Critics say Signs is based on fresh ideas, in a season when most of the movies that did well were either based on old ideas or were sequels. Signs is a science-fiction thriller with strong family bonds — subjects dear to his heart. It is about a former priest played by Mel Gibson who loses his wife in tragic circumstances and thus loses his faith. His life begins to change when crops circles suddenly appear on his farmhouse, where he stays with his brother and children.
Newsweek says like all of Shyamalan's movies, 'Signs' is obsessed with the unknown, but with themes of family, parenting and self-renewal. The film, says the magazine, is shot with the "unmistakable admonition that we must draw whoever is near and dear to us even nearer." Says his mother Jayalakshmi, a retired obstetrician, in an interview to the magazine, "I feel he should make nice movies. The latest thing — sex and that sort of thing — I am not for it. We don't have any control over what he's going to write, but I feel it should be something nice which leaves a landmark on the people who see it. Maybe a little spirituality. That would be the greatest thing," said Jayalakshmi.

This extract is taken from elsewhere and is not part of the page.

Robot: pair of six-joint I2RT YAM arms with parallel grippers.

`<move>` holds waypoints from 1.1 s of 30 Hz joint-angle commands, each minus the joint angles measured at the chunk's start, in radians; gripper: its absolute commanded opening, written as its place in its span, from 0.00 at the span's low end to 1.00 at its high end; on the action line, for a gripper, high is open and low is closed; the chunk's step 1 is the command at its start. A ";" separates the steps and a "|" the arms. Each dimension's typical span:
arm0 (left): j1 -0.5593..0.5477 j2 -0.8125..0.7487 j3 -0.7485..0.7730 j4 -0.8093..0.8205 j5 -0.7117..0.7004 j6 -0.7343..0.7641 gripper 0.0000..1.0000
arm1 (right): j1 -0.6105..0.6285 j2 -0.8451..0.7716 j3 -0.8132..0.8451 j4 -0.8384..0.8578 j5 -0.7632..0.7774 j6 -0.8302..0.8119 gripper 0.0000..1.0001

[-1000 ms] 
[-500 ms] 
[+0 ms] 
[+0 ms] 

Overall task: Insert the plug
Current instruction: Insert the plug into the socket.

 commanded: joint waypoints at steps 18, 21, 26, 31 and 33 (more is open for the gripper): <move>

Shyamalan wrote and directed The Sixth Sense, at 28. The movie starred Bruce Willis as a psychologist and Haley Joel Osment as a trembling boy besieged by ghosts. That movie grossed nearly US$700 million worldwide.

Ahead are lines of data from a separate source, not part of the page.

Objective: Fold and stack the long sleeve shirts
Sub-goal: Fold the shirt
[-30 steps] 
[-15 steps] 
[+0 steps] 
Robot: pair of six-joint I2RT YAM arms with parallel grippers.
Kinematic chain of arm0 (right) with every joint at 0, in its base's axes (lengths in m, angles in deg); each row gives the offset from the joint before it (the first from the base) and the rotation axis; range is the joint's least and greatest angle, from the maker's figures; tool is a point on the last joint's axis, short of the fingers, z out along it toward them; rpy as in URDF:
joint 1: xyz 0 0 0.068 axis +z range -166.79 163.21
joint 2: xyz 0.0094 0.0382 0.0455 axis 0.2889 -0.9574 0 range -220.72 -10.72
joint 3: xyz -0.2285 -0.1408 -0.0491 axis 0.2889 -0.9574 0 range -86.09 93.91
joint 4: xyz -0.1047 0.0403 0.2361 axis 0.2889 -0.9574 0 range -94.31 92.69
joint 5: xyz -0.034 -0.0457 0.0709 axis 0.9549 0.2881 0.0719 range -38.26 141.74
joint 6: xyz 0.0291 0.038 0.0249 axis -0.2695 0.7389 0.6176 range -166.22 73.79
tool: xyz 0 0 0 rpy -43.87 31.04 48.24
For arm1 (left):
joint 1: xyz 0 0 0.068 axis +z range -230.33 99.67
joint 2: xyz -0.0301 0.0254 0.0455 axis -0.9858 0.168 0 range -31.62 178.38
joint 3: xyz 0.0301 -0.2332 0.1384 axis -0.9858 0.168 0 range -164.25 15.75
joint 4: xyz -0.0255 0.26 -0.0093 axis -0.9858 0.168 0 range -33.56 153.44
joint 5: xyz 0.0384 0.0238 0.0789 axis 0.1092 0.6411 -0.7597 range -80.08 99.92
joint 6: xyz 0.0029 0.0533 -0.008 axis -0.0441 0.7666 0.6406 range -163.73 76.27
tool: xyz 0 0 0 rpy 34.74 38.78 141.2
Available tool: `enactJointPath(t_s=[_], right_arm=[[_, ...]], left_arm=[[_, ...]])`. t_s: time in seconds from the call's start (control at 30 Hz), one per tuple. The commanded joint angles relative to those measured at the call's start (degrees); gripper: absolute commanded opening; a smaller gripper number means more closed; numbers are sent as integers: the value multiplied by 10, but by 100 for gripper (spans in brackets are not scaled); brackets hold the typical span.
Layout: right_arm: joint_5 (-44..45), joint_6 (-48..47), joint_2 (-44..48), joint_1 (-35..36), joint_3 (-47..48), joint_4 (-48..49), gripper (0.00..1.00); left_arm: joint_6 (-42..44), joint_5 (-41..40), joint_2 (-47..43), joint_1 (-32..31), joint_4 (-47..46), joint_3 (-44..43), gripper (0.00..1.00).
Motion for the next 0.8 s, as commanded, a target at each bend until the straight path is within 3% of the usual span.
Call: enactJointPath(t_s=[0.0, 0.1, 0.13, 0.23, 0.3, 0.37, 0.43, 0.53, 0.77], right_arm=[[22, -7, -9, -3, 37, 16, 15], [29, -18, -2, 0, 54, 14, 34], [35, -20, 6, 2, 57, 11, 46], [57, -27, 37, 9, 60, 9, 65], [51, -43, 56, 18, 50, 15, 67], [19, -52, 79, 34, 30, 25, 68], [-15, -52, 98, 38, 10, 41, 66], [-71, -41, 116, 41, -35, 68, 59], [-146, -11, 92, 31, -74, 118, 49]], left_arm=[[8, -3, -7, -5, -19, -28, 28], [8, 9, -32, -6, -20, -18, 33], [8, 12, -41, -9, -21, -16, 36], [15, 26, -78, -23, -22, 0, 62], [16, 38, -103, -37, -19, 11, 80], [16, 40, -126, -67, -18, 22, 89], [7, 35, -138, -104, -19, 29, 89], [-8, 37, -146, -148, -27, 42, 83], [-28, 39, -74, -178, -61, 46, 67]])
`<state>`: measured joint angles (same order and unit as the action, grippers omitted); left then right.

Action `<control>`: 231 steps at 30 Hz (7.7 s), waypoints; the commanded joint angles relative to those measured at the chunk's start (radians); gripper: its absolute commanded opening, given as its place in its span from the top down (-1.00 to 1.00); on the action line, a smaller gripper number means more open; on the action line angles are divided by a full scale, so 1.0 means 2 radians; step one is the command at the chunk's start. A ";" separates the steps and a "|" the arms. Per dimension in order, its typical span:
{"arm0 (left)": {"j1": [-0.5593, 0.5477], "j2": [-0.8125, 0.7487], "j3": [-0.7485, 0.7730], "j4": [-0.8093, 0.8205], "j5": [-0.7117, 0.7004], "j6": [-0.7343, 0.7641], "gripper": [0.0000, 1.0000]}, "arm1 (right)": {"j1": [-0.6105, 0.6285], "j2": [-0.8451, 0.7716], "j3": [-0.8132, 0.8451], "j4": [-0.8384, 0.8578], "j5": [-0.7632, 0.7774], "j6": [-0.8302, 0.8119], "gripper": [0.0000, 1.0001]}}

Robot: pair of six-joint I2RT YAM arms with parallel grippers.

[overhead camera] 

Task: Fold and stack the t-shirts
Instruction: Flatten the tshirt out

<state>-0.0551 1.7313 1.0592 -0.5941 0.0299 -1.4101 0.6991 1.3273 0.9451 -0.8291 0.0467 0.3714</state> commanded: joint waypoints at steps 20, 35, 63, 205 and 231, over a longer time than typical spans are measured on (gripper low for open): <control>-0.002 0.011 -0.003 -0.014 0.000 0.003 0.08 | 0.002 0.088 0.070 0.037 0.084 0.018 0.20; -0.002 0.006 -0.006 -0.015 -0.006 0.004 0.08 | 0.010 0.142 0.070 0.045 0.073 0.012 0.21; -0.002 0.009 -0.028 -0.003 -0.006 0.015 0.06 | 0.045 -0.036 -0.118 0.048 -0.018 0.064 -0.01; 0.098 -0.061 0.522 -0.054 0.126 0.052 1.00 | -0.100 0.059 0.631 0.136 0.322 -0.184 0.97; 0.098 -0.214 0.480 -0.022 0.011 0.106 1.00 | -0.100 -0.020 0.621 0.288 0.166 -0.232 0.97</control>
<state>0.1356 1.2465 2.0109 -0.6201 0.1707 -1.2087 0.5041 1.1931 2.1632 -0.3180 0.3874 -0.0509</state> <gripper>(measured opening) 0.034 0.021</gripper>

Newsweek quotes Mel Gibson as saying about the movie, "That one he did about the dead people — that was a phenomenally crafted movie. Night is uncompromising in the way he tells a story. He doesn't spoonfeed, and he doesn't pander to anyone."
Unbreakable, Shyamalan's follow-up on The Sixth Sense, which the magazine describes as sombre, misfired at the box-office but latest offering 'Signs' is a welcome return. Shyamalan's idols, the magazine says, are "unapologetically pop". Not Fellini, Bergman and Kurosawa, but Hitchcock, George Lucas and Spielberg.
The scares in "Signs" call Hitchcock to mind, but Shyamalan is more akin to the young Spielberg in his careful rippling of the heartstrings, his deft touch with child actors, his fascination with the middle-class American family and his desperate desire to keep pleasing the same demographic over and over: people between the ages of 10 and 100.
Disney gave him US$5 million to write 'Signs' and US$7.5 million to direct. "Now he's attempting to turn his name into a brand, like Spielberg, so that on opening weekend audiences will converge to see not a Mel Gibson or a Bruce Willis movie, per se, but an M Night Shyamalan movie with Gibson or Willis in it," Newsweek says.
The magazine says he is obsessed with understanding why audiences do the things they do. "Last year was probably the worst year for movies for me since I've been alive," he says. "It was the worst. The quality of movies in general. We don't have to get into specifics. And what that creates is a starvation in the audience.
'Signs' will have to earn the audience's trust. People believe in honesty. They really do," says Shyamalan. "And integrity — all the way down to the choice of a sound effect."
Shyamalan was born with the name Manoj in Pondicherry, during one of his parents' trips back home to visit family. A few months later, the Shyamalans returned to the Philadelphia suburbs, where his father, Nelliate, was a cardiologist.
Though Shyamalan tends to be quite frank in interviews, Newsweek says he hesitates when asked something that might affect his loved ones or encroach on their "shared history." When asked if he drank or dated in high school, he grins nervously. "Uh, yeah. Are you gonna tell my parents? Are you gonna write that and tell my parents?"
Surely they know. "I don't think they do! You're gonna shock them. They're gonna have a heart attack!" laughs Shyamalan. While Shyamalan was at New York University studying film, he fell hard for fellow student Bhavna, whom he later married. Bhavna is now getting a Ph.D. in child psychology. Shyamalan says he proposed her with a note in a fortune cookie in a Chinese restaurant.
Asked if Bhavna's parents objected to their marriage, he said, "I don't know how I can talk about that... That's a shared history." Bhavna's family was from North India and his was from the South, and he was slightly younger. "But everything's cool now," he says.